それに対して、山口敬之さん側は、山口敬之さん、被告訴訟代理人が二軒目の寿司屋の店主と一緒に撮った画像(これは傍聴席から見えました。)を示しながら反論しました。おそらく、寿司屋の店主に伊藤詩織さんのその日の様子を聴き取って反論したものと思われます。
この経緯を聴いた私の感想は「危ないな」というものでした。山口敬之さんとの性交が伊藤詩織さんの意に反するものであるということまでは立証できるとしても、デート・レイプ・ドラッグによるレイプであるということの立証として、伊藤詩織さんの側の証拠があまりにも弱いと感じたからです。ドラッグによりレイプされたという伊藤詩織さんに対する山口敬之さんの反訴は、第一審では認められなかったものの、控訴審では伊藤詩織さんに55万円の金員を支払うことを命ずる判決が言い渡されることとなったのです。
類似の判例
類似の事例として、著述家の菅野完さんの性的暴行に関する民事訴訟があります。
この菅野完さんに対して、NHKから国民を守る党の党首である立花孝志さんが菅野完さんが「レイプ」をなしたかのようなツイートをなして、菅野完さんが立花孝志さんに損害賠償とツイートの削除を求めて民事訴訟を提起した事件があります。この事件で菅野完さんは初対面の女性に抱きついてのしかかり、キスをして(この部分は女性と菅野完さんとの間に争いがあります)「抱っこして」と要求はしましたが、レイプはなしていません。
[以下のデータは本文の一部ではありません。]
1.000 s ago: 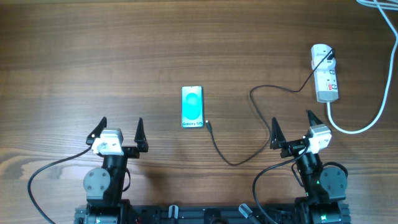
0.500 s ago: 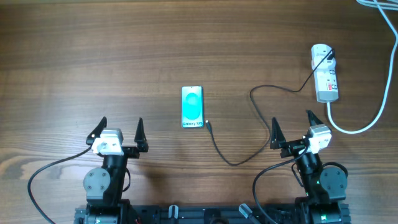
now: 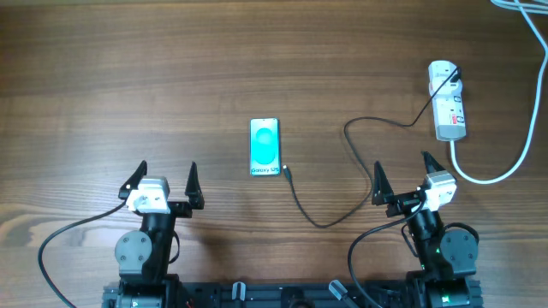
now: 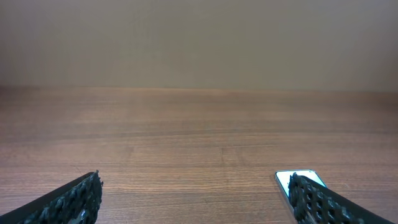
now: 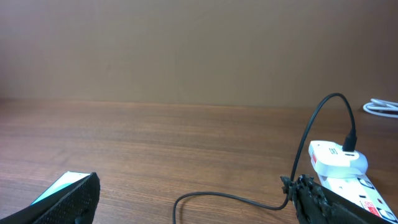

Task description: Plug charger to phone and switch on socket

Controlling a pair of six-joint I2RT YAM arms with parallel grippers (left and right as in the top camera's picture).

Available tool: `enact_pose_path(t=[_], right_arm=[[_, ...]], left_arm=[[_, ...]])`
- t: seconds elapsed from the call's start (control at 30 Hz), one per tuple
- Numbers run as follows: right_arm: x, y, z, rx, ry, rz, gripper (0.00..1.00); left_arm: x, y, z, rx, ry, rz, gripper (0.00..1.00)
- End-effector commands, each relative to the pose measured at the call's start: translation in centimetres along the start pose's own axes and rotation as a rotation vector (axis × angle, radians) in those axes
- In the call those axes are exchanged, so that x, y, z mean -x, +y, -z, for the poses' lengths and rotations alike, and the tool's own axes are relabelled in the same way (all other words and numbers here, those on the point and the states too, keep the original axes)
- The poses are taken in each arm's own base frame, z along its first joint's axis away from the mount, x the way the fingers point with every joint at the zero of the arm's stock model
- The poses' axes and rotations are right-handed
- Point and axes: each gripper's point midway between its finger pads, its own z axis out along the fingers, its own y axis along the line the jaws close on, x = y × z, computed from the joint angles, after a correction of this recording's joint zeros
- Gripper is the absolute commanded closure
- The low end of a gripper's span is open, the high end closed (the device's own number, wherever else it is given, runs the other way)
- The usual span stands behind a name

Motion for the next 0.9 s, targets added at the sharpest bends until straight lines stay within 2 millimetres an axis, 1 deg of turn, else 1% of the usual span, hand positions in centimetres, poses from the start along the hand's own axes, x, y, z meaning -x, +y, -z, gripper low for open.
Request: enact_pose_path(t=[0.0, 0.13, 0.27, 0.3, 0.43, 0.5, 0.6, 0.77, 0.87], right_arm=[[0.3, -0.2, 0.1, -0.012, -0.015, -0.004, 0.0], [0.3, -0.2, 0.1, -0.013, -0.017, -0.004, 0.0], [0.3, -0.2, 0.1, -0.013, -0.017, -0.005, 0.0], [0.3, -0.2, 0.1, -0.012, -0.017, -0.004, 0.0], [0.3, -0.2, 0.1, -0.013, -0.017, -0.004, 0.0], [0.3, -0.2, 0.1, -0.013, -0.017, -0.004, 0.0], [0.3, -0.2, 0.1, -0.013, -0.017, -0.004, 0.0], [0.3, -0.2, 0.1, -0.013, -0.017, -0.004, 0.0], [0.3, -0.2, 0.1, -0.013, -0.017, -0.004, 0.0]], left_arm=[[0.0, 0.3, 0.1, 0.015, -0.001, -0.015, 0.0], [0.1, 0.3, 0.1, 0.016, -0.005, -0.025, 0.0], [0.3, -1.1, 0.1, -0.069, -0.012, 0.007, 0.0], [0.5, -1.3, 0.1, -0.079, -0.022, 0.034, 0.0], [2.1, -1.4, 0.3, -0.091, -0.06, 0.238, 0.0], [3.0, -1.6, 0.6, -0.102, -0.055, 0.295, 0.0], [5.4, -2.3, 1.4, -0.131, -0.051, 0.293, 0.0], [10.9, -3.0, 2.9, -0.151, -0.006, 0.29, 0.0], [14.5, -3.7, 3.0, -0.168, 0.069, 0.293, 0.0]])
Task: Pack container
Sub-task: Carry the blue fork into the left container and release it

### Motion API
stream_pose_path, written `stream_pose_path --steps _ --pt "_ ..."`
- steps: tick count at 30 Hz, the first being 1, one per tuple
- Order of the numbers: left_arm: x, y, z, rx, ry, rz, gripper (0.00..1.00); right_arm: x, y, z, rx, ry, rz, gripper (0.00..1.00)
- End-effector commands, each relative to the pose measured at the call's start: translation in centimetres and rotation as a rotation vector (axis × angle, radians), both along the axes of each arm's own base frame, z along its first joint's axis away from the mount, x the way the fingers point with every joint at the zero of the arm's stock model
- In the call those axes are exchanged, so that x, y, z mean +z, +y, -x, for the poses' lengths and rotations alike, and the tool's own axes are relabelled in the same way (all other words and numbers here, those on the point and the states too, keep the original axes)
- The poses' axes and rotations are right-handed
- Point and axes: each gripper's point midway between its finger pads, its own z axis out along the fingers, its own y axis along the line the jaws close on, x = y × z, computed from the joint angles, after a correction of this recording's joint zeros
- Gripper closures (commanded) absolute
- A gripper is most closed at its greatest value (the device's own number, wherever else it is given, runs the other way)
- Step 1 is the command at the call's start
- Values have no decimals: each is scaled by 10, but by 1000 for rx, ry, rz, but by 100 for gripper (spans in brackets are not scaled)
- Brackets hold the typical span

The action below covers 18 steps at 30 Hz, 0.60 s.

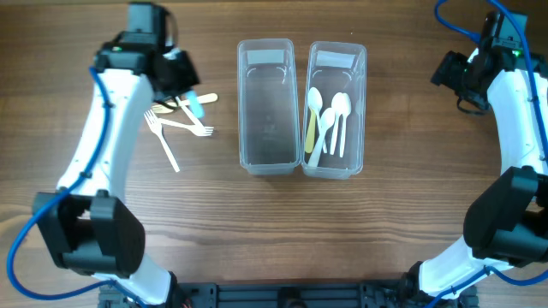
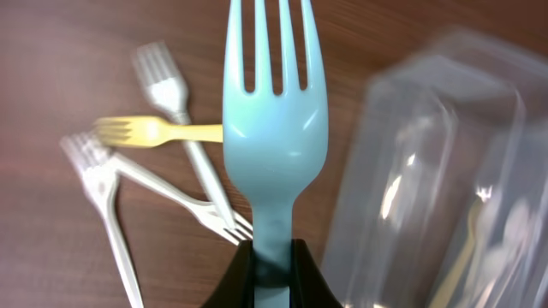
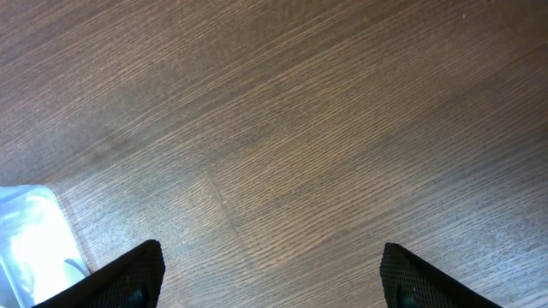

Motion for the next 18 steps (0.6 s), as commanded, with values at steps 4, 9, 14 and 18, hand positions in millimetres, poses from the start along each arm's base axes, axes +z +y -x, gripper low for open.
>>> stream_pose_path --steps 4,9,14,18 --pt "-7 -122 23 -675 -78 -176 96 -11 3 1 5 23 -15 20" --pt "-40 -161 35 -737 -17 -162 87 -11 3 2 5 26 -15 20" --pt "-81 -164 31 -497 101 -82 91 -11 3 2 4 25 -15 20" --pt "-88 -158 28 -416 119 -98 80 -11 3 1 5 25 -15 20"
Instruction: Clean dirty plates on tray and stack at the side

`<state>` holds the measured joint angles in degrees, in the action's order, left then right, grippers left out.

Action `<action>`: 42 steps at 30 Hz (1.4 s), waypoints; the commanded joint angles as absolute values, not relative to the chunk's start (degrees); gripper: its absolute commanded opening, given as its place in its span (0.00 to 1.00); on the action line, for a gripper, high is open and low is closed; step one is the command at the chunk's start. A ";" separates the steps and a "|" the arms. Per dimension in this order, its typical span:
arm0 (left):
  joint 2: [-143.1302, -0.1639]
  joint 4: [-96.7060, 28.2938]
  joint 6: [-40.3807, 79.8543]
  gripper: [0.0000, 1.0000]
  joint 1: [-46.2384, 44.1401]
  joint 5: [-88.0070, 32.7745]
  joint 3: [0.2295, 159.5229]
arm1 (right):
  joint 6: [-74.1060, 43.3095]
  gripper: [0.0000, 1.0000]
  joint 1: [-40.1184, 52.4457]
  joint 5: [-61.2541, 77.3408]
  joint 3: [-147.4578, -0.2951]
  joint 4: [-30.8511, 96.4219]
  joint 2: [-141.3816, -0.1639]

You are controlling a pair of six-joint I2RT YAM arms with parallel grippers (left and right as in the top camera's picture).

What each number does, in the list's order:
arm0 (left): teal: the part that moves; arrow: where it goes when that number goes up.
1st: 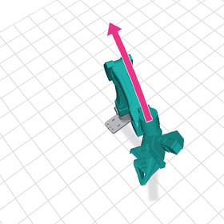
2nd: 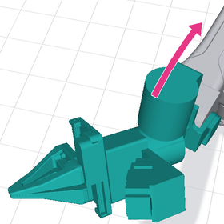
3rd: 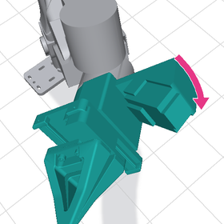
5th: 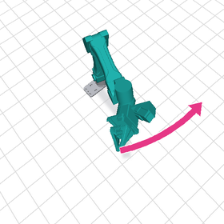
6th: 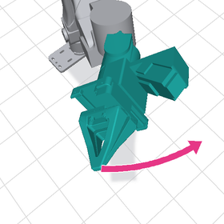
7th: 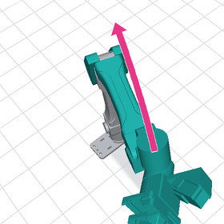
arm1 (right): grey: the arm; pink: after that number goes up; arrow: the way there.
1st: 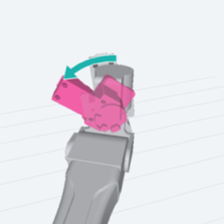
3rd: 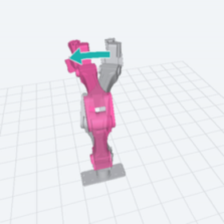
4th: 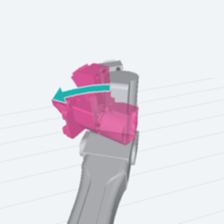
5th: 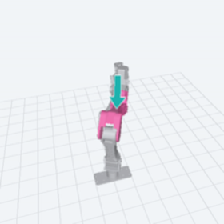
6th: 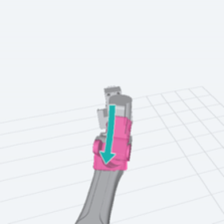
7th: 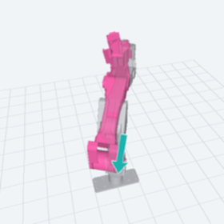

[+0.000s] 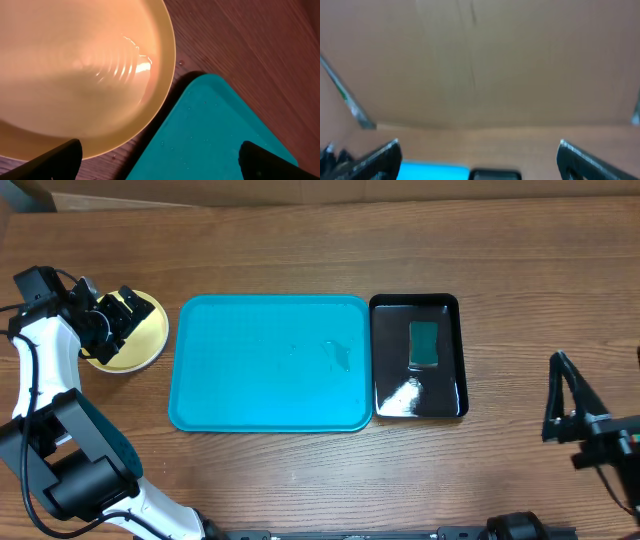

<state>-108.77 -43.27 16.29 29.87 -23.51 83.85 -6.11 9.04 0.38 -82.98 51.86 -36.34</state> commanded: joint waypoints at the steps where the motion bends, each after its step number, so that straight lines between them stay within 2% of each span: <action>1: -109.08 -43.27 15.20 1.00 29.98 -23.38 85.01 | -5.02 1.00 9.19 -0.58 -71.40 42.78 -29.78; 11: -109.08 -43.24 15.20 1.00 29.98 -23.38 85.01 | -5.08 1.00 6.66 3.31 -37.41 7.75 -11.20; 23: -109.08 -43.27 15.20 1.00 29.98 -23.38 85.01 | -5.13 1.00 6.55 4.36 -11.90 -13.08 -0.16; 38: -109.08 -43.27 15.22 1.00 29.98 -23.38 85.01 | -5.98 1.00 2.57 5.67 -0.71 -14.70 -0.16; 42: -109.08 -43.27 15.20 1.00 29.98 -23.38 85.01 | -5.93 1.00 2.48 5.65 -0.43 -10.52 -0.16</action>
<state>-108.77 -43.27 16.27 29.87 -23.38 83.85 -5.78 2.83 5.28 -1.06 -11.60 -0.84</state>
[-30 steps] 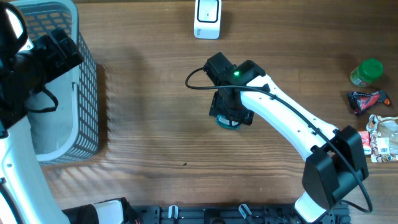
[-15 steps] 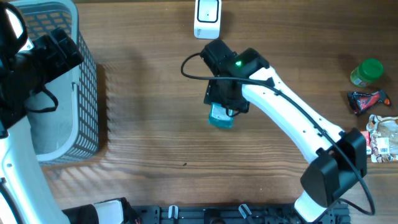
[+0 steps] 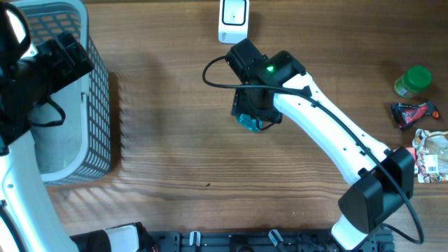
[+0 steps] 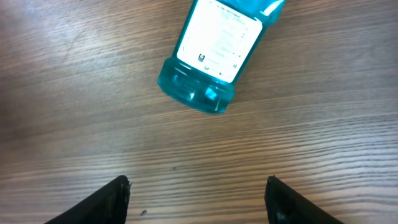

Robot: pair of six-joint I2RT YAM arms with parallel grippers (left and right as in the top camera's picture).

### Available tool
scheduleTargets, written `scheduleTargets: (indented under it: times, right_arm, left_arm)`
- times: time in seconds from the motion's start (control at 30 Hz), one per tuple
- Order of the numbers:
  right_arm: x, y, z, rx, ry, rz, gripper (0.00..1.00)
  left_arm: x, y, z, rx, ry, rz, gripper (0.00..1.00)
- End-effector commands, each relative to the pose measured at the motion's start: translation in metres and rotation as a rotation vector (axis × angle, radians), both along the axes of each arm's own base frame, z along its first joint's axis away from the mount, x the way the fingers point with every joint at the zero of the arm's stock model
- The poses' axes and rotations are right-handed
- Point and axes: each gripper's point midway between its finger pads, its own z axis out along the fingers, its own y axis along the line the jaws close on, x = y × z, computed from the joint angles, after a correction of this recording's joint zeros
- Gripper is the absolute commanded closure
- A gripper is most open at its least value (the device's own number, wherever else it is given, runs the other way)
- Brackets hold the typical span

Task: Scan the item barcode

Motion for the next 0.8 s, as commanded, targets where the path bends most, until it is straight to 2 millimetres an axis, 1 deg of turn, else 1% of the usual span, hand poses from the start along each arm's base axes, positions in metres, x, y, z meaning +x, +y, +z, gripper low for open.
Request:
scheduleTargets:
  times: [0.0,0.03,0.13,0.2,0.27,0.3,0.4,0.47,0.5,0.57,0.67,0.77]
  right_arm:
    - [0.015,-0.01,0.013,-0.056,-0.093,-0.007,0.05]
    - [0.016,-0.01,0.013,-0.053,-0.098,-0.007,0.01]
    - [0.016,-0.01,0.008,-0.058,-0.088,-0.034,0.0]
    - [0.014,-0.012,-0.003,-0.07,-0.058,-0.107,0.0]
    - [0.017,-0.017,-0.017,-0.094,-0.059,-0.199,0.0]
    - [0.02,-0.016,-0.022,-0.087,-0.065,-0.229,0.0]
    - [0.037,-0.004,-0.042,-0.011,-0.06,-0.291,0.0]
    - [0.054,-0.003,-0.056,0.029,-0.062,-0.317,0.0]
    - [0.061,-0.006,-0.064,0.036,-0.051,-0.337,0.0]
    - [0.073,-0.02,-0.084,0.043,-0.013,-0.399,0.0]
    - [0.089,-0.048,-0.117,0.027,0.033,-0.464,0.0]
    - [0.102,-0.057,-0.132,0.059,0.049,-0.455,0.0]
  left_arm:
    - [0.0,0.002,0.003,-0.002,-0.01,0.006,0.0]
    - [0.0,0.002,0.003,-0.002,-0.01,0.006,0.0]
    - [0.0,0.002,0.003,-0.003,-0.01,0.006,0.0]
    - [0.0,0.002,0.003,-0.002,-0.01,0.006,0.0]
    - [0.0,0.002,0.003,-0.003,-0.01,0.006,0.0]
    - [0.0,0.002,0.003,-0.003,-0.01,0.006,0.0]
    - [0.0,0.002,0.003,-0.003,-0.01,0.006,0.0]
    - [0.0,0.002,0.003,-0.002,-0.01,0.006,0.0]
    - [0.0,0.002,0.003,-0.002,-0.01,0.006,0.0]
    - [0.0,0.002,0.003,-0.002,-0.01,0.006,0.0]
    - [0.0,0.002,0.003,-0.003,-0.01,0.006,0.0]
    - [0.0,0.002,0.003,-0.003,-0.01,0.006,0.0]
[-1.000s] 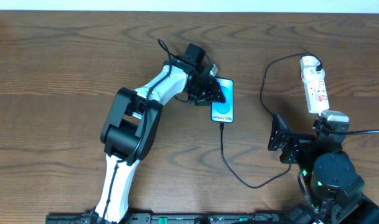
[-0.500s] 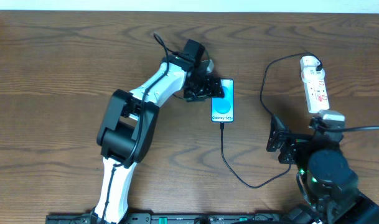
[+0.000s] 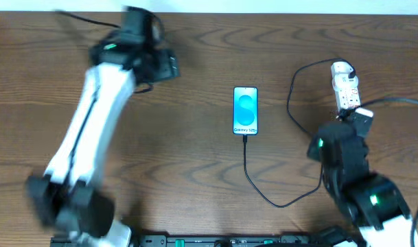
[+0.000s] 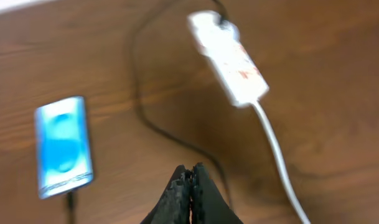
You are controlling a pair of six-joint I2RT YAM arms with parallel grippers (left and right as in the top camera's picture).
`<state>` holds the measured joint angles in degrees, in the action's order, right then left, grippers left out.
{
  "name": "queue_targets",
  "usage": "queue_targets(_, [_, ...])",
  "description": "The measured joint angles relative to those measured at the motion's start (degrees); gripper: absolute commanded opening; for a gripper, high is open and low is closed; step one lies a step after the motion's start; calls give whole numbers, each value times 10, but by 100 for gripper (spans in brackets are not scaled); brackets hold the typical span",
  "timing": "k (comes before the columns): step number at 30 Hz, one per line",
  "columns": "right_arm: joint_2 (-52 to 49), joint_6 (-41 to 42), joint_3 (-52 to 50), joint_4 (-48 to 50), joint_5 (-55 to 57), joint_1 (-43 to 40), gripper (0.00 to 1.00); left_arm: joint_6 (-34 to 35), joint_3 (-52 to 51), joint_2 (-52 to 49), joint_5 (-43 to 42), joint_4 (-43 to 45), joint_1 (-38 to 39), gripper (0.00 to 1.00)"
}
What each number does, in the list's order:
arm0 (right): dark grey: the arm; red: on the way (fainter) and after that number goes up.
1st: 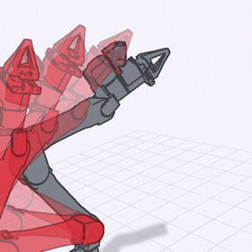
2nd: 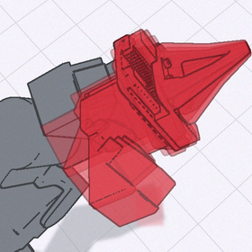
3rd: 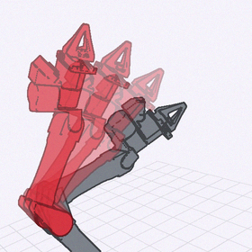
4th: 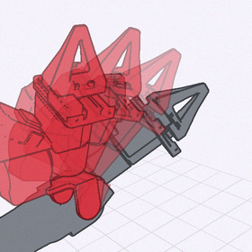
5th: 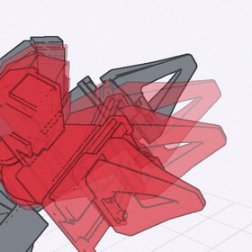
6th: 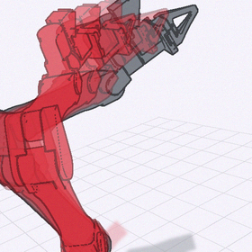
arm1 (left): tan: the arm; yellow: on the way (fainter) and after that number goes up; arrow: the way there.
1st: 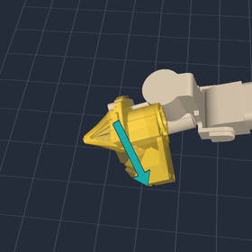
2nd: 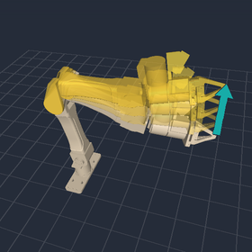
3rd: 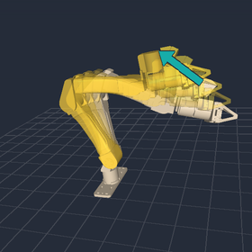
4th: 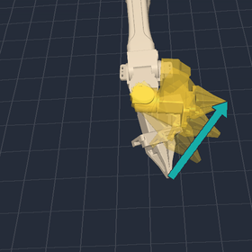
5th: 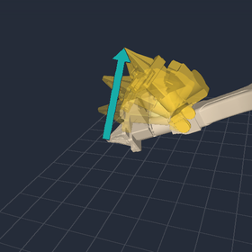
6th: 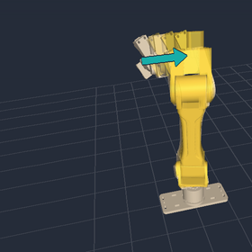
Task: Plug charger to phone and switch on socket
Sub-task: 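Release the phone and retract the left arm to the left, then move the right gripper to the power strip and press its switch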
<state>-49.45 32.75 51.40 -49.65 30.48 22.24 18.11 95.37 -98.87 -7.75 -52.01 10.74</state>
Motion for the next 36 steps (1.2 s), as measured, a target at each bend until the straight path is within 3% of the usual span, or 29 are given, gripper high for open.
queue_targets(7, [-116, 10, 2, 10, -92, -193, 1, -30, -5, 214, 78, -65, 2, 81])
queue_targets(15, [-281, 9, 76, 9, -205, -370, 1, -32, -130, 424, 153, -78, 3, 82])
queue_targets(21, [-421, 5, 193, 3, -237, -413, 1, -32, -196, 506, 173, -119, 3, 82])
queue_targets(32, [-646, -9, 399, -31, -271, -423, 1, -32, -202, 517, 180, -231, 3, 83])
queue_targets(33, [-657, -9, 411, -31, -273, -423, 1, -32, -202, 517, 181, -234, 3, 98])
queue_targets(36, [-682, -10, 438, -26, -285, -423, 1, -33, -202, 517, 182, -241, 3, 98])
この菅野完さんの判例と同様に、山口敬之さんは採用権限を有していた立場にありながら就職希望者の女性を「食ってしまった」クソ野郎ではありますが、ドラッグを用いて女性の反抗を不能にすることも、反抗を著しく困難にすることも民事裁判において立証はなされていません。
菅野完さんが女性の意思お構いなしに事に及ぼうとしたことと「レイプ=刑法において強制性交罪の要件を満たす行為」との間に大きな差異があるゆえに立花孝志さんへの損害賠償などが認められたのと同様に、山口敬之さんが伊藤詩織さんの同意を得ていない性交に及んだこととドラッグを用いたレイプとの間に大きな差異があることで伊藤詩織さんに山口敬之さんへの賠償が命ぜられたわけです。
ジャーナリストを自称する有田芳生元参議院議員の取材しない姿勢が招いた必然の敗訴
有田芳生元参議院議員のツイッターアカウントのプロフィールページには次のようにあります。
有田芳生元参議院議員はまがいなりにも「ジャーナリスト」を自称するのであれば、伊藤詩織さんに取材してなぜ「レイプ」であると認識したのかを聴き取れば、私が尋問で感じたとおりの認識に至るはずです。
しかしながら、有田芳生元参議院議員は、伊藤詩織さんに取材することもなく、山口敬之さんから提訴された時点においても自らが山口敬之さんに対してどのようなツイートをなしたかすら確認していないのです。
自らがなしたツイートすら確認せずに適当なツイートを繰り返し、ジャーナリストを名乗りながら伊藤詩織さんに取材すらせずに立証されていない事実を述べて名誉毀損で敗訴するという有田芳生元参議院議員の姿勢を考えれば、今回の民事訴訟の敗訴は予想されたものであると考えた方がよさそうです。